**Exercise description**
Answer with the exact lines of the following material from the one containing "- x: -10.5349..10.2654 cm" through the one containing "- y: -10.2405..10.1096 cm", both end lines included.

····················

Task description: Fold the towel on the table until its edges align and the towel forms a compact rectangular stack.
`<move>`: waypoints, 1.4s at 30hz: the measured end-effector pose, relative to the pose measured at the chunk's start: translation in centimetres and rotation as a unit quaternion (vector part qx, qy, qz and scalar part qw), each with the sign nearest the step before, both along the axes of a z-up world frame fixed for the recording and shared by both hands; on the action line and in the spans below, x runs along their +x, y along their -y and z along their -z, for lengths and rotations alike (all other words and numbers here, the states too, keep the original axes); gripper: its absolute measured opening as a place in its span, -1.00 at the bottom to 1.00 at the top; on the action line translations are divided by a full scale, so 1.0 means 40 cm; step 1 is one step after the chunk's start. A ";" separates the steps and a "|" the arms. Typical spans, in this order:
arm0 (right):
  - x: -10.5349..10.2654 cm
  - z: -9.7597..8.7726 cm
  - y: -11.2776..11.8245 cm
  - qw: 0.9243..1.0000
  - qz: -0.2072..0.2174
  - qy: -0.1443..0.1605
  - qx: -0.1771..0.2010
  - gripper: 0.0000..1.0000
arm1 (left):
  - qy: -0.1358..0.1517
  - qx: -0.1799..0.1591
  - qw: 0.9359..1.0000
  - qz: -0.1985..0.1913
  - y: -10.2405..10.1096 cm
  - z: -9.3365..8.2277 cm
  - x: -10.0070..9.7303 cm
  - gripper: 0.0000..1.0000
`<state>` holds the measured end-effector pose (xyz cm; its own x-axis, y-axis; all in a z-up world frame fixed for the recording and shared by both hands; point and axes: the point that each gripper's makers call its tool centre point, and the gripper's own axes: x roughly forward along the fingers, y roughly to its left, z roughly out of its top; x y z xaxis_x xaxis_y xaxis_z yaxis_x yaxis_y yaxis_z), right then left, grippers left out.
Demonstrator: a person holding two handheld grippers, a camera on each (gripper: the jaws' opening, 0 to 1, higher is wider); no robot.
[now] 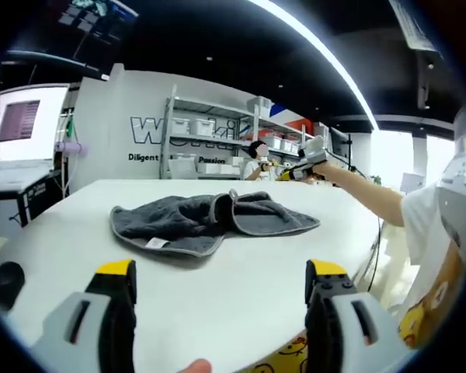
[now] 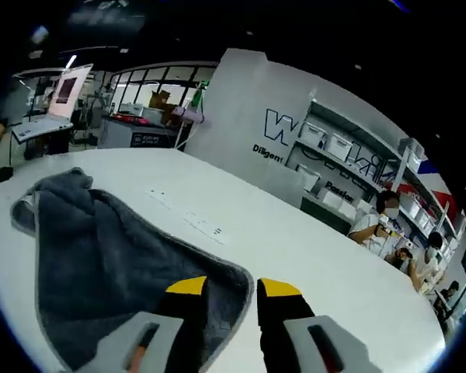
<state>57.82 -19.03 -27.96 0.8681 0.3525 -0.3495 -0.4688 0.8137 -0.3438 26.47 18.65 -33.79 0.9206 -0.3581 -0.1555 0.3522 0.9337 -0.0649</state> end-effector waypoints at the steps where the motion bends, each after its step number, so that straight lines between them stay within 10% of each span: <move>1: -0.025 -0.008 -0.006 1.000 -0.008 0.003 0.004 -0.46 | 0.000 0.000 1.000 0.001 0.001 0.001 0.001 0.89; 21: -0.522 0.032 -0.047 0.982 -0.090 -0.016 0.165 -0.03 | 0.004 0.002 1.000 0.007 -0.006 -0.001 0.010 0.90; 42: -0.708 0.059 -0.066 0.974 -0.099 -0.036 0.203 0.67 | -0.001 0.004 1.000 -0.001 -0.014 0.006 -0.003 0.90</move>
<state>29.51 -16.40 -30.32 0.7476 0.6321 -0.2039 -0.6413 0.7668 0.0258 26.35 19.22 -34.05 0.9208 -0.3557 -0.1599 0.3508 0.9346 -0.0588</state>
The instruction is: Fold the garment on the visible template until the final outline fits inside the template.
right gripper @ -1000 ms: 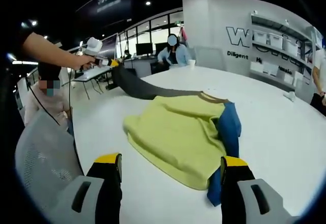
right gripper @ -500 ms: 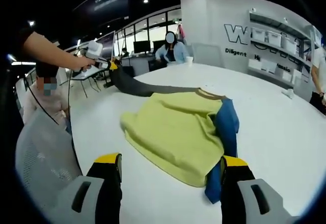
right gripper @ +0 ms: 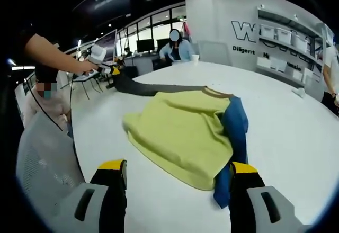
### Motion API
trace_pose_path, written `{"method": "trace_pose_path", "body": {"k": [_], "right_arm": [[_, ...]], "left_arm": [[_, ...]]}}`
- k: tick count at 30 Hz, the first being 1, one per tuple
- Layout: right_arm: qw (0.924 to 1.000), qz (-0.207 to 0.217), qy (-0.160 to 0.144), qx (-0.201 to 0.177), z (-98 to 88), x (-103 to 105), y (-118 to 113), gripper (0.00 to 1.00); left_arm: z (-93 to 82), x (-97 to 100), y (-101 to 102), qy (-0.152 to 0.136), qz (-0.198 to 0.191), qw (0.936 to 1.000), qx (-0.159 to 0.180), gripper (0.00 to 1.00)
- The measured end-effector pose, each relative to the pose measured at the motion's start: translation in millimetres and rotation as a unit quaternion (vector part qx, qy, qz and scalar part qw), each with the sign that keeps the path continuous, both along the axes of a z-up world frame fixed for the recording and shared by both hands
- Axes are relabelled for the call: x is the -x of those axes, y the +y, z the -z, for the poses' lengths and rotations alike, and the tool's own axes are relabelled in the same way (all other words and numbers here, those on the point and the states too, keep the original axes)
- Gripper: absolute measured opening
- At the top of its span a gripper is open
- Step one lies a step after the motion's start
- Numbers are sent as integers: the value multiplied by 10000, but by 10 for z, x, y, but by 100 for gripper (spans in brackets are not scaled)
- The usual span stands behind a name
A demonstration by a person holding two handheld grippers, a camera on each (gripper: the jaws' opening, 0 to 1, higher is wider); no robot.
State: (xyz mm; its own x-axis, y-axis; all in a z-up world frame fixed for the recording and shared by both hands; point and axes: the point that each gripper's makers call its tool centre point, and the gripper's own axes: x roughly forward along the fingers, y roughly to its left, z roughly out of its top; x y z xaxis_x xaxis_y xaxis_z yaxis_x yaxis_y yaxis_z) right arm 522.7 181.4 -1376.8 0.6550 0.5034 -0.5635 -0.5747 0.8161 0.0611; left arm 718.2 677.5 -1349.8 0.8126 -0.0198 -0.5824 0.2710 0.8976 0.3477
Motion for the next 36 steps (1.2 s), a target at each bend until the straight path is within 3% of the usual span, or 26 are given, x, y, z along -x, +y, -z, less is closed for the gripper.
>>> {"method": "trace_pose_path", "body": {"k": [7, 11, 22, 36], "right_arm": [[10000, -44, 32, 20, 11, -2, 8, 77], [10000, -16, 27, -15, 5, -18, 2, 77], [10000, -14, 12, -45, 29, -22, 18, 77], [9999, 49, -42, -78, 21, -52, -41, 77]], "left_arm": [[4, 5, 30, 5, -32, 10000, -11, 5], [32, 29, 46, 58, -57, 10000, 14, 15], [7, 82, 26, 28, 8, 10000, -19, 19], [5, 192, -369, -36, 444, 9988, 181, 42]]}}
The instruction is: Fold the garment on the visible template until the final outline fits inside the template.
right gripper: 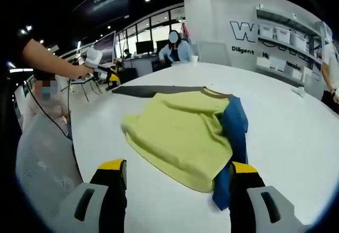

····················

**Solution for this exercise**
  - x: -10.5349..10.2654 cm
  - z: -9.7597..8.7726 cm
  - y: -11.2776..11.8245 cm
  - qw: 0.9243..1.0000
  - qz: -0.2072..0.2174
  - qy: -0.1443..0.1605
  - qx: -0.1771..0.2010
  - gripper: 0.0000..1.0000
arm1 (left):
  - qy: -0.1358..0.1517
  - qx: -0.1799..0.1591
  - qw: 0.9359..1.0000
  - qz: -0.1985..0.1913
  - y: -10.2405..10.1096 cm

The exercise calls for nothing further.